Robbed of pose and gimmickry, many bassists seem to lose their imaginations too. They are content to "walk" - or pick out the bare rhythmic pulse - through tune after tune. There are some bandleaders who even value this tendency: Thelonious Monk was notoriously fond of "walkers", and on one recording, in the middle of a more adventurous bass solo, appears to have become bored and sat loudly on his piano.

Other musicians have a higher opinion of the person on the big fiddle. Charles Mingus became a superstar, an inspiration for and a magnet to instrumentalists of all kinds. And the saxophonist Art Pepper thought that Jimmy Blanton was "so far ahead of anyjazz musician on any instrument, it was just ridiculous".

The same sort of claim could be made for Cecil McBee.
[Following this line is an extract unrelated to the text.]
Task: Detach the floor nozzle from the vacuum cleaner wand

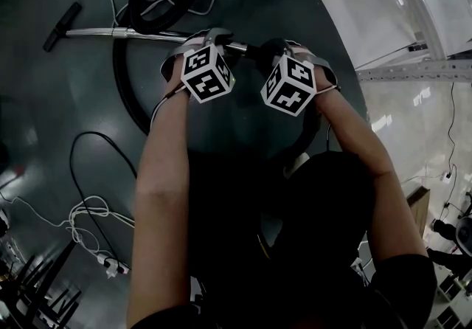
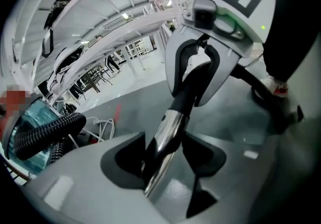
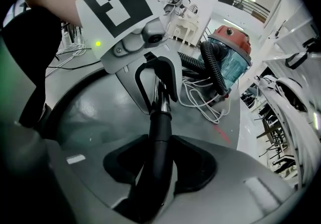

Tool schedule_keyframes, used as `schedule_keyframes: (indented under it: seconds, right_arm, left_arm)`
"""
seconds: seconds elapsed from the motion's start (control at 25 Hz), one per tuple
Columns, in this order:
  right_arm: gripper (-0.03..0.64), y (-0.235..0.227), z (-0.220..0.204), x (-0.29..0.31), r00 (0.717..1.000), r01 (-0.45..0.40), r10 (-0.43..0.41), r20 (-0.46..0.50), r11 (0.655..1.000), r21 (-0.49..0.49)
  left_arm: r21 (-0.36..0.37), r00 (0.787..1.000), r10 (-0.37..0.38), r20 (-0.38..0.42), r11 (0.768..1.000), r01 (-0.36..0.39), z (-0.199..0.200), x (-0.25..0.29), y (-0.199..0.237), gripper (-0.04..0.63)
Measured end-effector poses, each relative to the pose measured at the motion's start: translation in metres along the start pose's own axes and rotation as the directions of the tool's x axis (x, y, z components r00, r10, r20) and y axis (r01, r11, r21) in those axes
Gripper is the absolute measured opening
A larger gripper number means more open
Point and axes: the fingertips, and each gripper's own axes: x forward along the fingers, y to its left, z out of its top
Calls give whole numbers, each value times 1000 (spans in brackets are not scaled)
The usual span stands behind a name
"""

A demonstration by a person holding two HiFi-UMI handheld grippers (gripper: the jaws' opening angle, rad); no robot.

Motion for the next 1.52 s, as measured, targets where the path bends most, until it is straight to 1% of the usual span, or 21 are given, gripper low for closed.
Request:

His roots extend back to the Sixties avant-garde and include sessions with the currently fashionable wild-man flautist, Prince Lasha. But although he has played with jazz legends such as Miles Davies,Sonny Rollins and Wayne Shorter, McBee's longest and most prolific musical partnership began in 1976 when he met Chico Freeman. For more than a decade, in styles from funk through jazz to bossa nova, his arcing bass lines variously drove, partnered, accented, underpinned, commented upon and ornamented Freeman's saxophone.

Then, for some reason, he seemed to drop out of sight. Even seasoned jazz fans didn't know what he was up to. The only two recordings that I can find with McBee as leader, Mutima and Flying Out, are more than 10 years old. If he has recorded anything under his own name in the Nineties, it is an extraordinarily well-kept secret.

I ran across him by accident, just before Christmas, after wandering into a small jazz / supper club in Greenwich Village. He was leading a quintet, performing mainly his own compositions. Despite a show-off saxophonist, a trumpeter and pianist who were both really good, and a drummer who was almost a maniac, McBee was clearly still in charge. Just as on his recordings with Chico Freeman, he controlled the direction and the pulse of the music effortlessly, through a brilliant use of silence as much as by anything he actually played.

Like all great musicians, McBee understands the importance of the space around the notes, space which he can manipulate to give his instrument an articulate, flexible melodic voice, as well as a rhythmic impetus. The audience in Greenwich Village was knowledgeable, and enthusiastic, but far too small to do justice to a player like Cecil McBee.